> Aim of the exercise: Would you retype the listing below word for word, without any of its pictures?

━━ Data below ━━

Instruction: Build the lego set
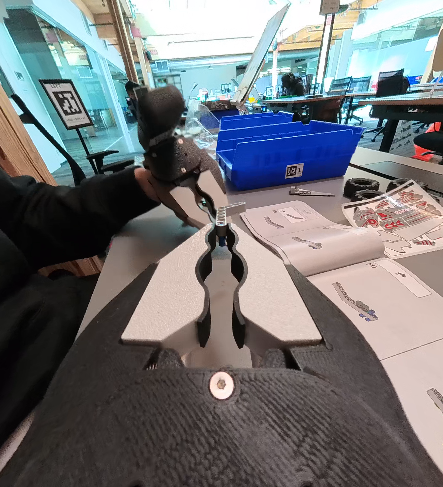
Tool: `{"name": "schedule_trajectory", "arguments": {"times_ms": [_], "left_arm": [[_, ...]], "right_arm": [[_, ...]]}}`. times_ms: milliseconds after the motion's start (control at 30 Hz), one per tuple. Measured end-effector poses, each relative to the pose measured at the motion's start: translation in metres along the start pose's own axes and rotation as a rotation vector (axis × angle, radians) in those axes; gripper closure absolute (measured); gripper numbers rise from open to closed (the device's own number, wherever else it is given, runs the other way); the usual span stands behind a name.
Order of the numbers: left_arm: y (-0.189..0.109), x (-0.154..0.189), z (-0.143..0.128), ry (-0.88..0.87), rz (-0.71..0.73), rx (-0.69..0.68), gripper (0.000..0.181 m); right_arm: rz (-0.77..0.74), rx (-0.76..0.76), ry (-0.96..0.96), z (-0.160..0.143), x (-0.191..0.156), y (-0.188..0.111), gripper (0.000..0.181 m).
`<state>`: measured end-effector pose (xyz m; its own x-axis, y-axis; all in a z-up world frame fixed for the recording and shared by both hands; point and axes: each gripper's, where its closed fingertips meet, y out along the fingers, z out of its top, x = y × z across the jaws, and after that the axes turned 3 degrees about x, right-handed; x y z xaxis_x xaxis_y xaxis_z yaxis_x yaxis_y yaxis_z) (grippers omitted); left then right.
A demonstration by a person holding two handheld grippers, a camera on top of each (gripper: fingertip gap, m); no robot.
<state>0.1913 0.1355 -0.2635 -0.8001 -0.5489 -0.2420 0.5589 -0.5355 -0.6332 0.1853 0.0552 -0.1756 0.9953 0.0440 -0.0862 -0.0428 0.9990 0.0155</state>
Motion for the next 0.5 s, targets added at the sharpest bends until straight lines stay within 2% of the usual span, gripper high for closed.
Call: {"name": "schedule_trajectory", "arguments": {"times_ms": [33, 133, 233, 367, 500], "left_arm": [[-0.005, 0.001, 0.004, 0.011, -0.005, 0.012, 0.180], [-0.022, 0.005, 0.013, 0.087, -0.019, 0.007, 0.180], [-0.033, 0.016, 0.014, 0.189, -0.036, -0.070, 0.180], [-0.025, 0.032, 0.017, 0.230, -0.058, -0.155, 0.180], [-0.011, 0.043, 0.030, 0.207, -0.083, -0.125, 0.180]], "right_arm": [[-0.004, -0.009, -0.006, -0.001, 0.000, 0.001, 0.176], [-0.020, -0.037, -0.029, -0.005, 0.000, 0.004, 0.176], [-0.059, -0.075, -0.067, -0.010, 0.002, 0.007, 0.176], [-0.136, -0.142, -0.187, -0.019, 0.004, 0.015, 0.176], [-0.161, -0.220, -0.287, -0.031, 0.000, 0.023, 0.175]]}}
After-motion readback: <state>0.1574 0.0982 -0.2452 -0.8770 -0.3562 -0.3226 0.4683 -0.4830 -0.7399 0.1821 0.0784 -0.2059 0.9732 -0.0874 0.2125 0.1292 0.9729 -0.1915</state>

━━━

> Output for this exercise:
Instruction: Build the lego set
Tool: `{"name": "schedule_trajectory", "arguments": {"times_ms": [_], "left_arm": [[_, ...]], "right_arm": [[_, ...]]}}`. times_ms: milliseconds after the motion's start (control at 30 Hz), one per tuple. Measured end-effector poses, each relative to the pose measured at the motion's start: translation in metres along the start pose's own axes and rotation as a rotation vector (axis × angle, radians) in those axes; gripper closure absolute (measured); gripper numbers rise from open to closed (the device's own number, wherever else it is given, runs the other way); the usual span stands behind a name.
Order of the numbers: left_arm: y (-0.189..0.109), x (-0.154..0.189), z (-0.143..0.128), ry (-0.88..0.87), rz (-0.71..0.73), rx (-0.69..0.68), gripper (0.000..0.181 m); right_arm: rz (-0.77..0.74), rx (-0.76..0.76), ry (-0.96..0.96), z (-0.160..0.143), x (-0.191..0.156), y (-0.188..0.111), gripper (0.000..0.181 m).
`<state>`: measured end-effector pose (xyz m; its own x-axis, y-axis; all in a z-up world frame fixed for the recording and shared by both hands; point and axes: each gripper's, where its closed fingertips meet, y out along the fingers, z out of its top, x = y × z across the jaws, and after that the axes turned 3 degrees about x, right-handed; x y z xaxis_x xaxis_y xaxis_z yaxis_x yaxis_y yaxis_z) (grippers omitted); left then right.
A demonstration by a person holding two handheld grippers, a camera on top of each (gripper: fingertip gap, m); no robot.
<state>0.1913 0.1355 -0.2635 -0.8001 -0.5489 -0.2420 0.5589 -0.5355 -0.6332 0.1853 0.0552 -0.1756 0.9953 0.0440 -0.0862 -0.0428 0.9990 0.0155</state>
Motion for the next 0.5 s, targets added at the sharpest bends until straight lines stay within 2% of the usual span, gripper high for closed.
Call: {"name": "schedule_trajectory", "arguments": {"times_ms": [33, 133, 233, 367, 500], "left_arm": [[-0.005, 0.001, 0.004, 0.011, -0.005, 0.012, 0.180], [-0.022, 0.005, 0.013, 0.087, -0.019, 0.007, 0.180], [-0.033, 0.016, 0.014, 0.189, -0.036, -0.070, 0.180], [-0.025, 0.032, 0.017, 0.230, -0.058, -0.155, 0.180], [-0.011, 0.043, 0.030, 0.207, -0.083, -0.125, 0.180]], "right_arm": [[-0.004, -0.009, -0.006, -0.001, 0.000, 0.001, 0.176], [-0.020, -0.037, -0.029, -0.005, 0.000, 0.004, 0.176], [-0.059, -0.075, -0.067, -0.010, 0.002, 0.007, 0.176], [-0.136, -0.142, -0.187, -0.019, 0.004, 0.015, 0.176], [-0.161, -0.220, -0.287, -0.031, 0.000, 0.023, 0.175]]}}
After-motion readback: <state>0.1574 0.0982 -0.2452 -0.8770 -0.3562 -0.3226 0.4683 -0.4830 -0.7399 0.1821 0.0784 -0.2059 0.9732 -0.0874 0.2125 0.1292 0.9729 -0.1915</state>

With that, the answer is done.